> _What is needed_
Scan the material below for the string "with". Report every line that has it.

Data provided below:

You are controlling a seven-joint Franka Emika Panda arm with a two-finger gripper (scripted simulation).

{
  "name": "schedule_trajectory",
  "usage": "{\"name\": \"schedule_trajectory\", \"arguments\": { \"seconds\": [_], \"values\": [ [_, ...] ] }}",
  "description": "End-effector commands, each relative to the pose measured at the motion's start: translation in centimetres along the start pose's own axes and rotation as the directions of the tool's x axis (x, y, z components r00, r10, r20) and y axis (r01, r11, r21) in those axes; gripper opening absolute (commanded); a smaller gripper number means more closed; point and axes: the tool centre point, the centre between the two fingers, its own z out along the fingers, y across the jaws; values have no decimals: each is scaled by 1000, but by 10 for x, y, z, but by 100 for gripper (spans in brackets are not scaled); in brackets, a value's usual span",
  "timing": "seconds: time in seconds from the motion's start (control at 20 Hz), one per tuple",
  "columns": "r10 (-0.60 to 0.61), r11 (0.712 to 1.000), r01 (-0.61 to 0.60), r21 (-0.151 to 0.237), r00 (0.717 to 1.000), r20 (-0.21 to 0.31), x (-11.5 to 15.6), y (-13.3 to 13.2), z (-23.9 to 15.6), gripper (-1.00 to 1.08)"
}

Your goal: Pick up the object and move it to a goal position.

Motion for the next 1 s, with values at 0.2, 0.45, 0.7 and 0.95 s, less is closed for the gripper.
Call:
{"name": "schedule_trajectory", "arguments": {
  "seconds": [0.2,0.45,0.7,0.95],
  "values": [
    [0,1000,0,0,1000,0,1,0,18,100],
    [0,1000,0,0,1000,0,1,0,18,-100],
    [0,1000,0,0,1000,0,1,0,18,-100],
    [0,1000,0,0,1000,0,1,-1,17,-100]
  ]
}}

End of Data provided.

> _Answer section_
You are controlling a seven-joint Franka Emika Panda arm with a two-finger gripper (scripted simulation).
Motion for the next 1 s, with values at 0.2, 0.45, 0.7 and 0.95 s, less is closed for the gripper.

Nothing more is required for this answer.